TASK TO COMPLETE: Go through the lines below and copy each one that holds the string "draw".

(SUPPLIED DATA begins)

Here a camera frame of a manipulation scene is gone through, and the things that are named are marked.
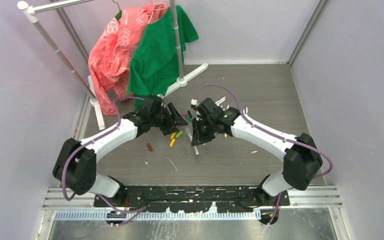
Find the light green pen cap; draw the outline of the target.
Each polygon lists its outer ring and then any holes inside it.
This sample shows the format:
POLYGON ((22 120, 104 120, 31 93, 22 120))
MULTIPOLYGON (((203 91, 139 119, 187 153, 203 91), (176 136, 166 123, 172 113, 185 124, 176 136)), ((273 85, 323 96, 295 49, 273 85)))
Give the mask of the light green pen cap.
POLYGON ((182 136, 183 132, 180 130, 176 135, 175 135, 175 138, 179 138, 180 136, 182 136))

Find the small marker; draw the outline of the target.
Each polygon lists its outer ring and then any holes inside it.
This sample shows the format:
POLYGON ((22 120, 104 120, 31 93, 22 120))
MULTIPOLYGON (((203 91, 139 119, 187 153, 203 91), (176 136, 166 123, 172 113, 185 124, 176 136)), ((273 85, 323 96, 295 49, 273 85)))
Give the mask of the small marker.
POLYGON ((219 100, 217 100, 215 103, 217 104, 217 105, 220 105, 221 103, 223 103, 225 100, 226 100, 226 96, 224 96, 224 97, 222 97, 221 99, 219 99, 219 100))

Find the grey clear cap marker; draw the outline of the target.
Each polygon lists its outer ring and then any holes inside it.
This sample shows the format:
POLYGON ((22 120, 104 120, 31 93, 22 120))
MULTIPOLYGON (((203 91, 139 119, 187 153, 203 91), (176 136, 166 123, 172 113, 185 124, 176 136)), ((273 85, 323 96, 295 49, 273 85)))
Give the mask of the grey clear cap marker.
MULTIPOLYGON (((190 142, 192 142, 192 141, 193 141, 193 135, 192 135, 192 132, 190 131, 189 128, 186 128, 185 131, 186 131, 187 136, 189 137, 190 142)), ((193 146, 192 146, 192 149, 194 150, 195 155, 196 155, 196 156, 199 156, 200 153, 199 153, 197 147, 193 145, 193 146)))

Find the brown pen cap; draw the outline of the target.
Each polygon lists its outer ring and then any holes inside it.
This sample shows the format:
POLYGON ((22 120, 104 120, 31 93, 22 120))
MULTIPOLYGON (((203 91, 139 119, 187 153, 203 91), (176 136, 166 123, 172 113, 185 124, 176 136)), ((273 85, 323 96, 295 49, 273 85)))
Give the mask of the brown pen cap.
POLYGON ((153 147, 152 147, 152 145, 151 145, 150 143, 148 143, 146 146, 147 146, 147 148, 148 148, 148 150, 149 150, 150 152, 153 151, 153 147))

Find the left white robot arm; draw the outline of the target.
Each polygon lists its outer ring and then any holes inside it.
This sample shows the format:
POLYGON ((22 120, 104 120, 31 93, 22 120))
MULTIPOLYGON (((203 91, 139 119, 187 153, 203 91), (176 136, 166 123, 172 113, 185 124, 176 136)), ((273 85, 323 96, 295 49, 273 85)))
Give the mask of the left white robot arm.
POLYGON ((188 122, 172 103, 165 104, 157 95, 143 98, 142 105, 125 115, 116 113, 118 121, 110 128, 82 140, 67 139, 60 150, 52 171, 61 182, 63 197, 70 201, 74 196, 93 193, 106 197, 113 206, 126 200, 124 185, 110 176, 97 172, 98 162, 117 147, 132 141, 152 128, 167 136, 188 122))

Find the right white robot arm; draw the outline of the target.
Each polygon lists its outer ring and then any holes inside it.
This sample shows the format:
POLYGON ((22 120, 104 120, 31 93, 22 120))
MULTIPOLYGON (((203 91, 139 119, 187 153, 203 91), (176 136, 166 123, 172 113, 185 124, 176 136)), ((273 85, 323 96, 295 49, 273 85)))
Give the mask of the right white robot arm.
POLYGON ((242 110, 224 110, 211 98, 191 101, 196 111, 192 120, 192 146, 206 144, 216 134, 246 140, 266 150, 282 162, 282 168, 266 176, 257 187, 257 198, 263 205, 271 205, 278 194, 296 189, 304 191, 323 165, 321 154, 311 136, 286 134, 249 118, 242 110))

(SUPPLIED DATA ends)

ANSWER FOR THIS EXERCISE:
Find the light green pen cap; draw the outline of the target.
Find the small marker; draw the outline of the target.
Find the grey clear cap marker; draw the outline of the target.
Find the brown pen cap; draw the outline of the target.
Find the left white robot arm; draw the outline of the target.
Find the right white robot arm; draw the outline of the target.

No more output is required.